The reply should consist of the full listing, written out exactly.

----

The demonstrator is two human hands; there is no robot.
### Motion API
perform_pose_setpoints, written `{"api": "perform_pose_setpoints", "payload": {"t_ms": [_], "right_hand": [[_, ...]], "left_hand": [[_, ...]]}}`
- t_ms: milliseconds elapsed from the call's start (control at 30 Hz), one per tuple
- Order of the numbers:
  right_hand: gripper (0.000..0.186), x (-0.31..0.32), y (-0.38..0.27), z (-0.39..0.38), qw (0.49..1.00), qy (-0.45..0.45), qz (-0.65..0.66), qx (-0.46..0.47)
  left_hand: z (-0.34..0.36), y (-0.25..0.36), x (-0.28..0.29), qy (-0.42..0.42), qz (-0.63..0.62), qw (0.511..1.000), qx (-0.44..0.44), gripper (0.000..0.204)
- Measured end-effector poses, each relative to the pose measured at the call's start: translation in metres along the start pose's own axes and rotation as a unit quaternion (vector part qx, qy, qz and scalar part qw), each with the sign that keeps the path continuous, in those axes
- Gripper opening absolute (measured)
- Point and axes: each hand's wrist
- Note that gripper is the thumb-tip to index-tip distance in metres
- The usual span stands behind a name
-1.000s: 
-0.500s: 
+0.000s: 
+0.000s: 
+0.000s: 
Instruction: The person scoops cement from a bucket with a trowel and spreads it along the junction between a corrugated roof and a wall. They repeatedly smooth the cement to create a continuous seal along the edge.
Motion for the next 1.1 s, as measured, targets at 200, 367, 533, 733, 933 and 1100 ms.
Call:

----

● **Solution below**
The demonstrator is two human hands; there is no robot.
### Motion API
perform_pose_setpoints, written `{"api": "perform_pose_setpoints", "payload": {"t_ms": [_], "right_hand": [[_, ...]], "left_hand": [[_, ...]]}}`
- t_ms: milliseconds elapsed from the call's start (control at 30 Hz), one per tuple
- Order of the numbers:
  right_hand: gripper (0.000..0.186), x (-0.31..0.32), y (-0.38..0.27), z (-0.39..0.38), qw (0.49..1.00), qy (-0.45..0.45), qz (-0.65..0.66), qx (-0.46..0.47)
  left_hand: z (-0.34..0.36), y (-0.25..0.36), x (-0.28..0.29), qy (-0.42..0.42), qz (-0.63..0.62), qw (0.511..1.000), qx (-0.44..0.44), gripper (0.000..0.204)
- Measured end-effector poses, each relative to the pose measured at the call's start: translation in metres along the start pose's own axes and rotation as a unit quaternion (vector part qx, qy, qz and scalar part qw), each with the sign that keeps the path continuous, in those axes
- Gripper opening absolute (measured)
- Point and axes: each hand's wrist
- Note that gripper is the thumb-tip to index-tip distance in metres
- The usual span stands behind a name
-1.000s: 
-0.500s: 
+0.000s: 
+0.000s: 
+0.000s: 
Instruction: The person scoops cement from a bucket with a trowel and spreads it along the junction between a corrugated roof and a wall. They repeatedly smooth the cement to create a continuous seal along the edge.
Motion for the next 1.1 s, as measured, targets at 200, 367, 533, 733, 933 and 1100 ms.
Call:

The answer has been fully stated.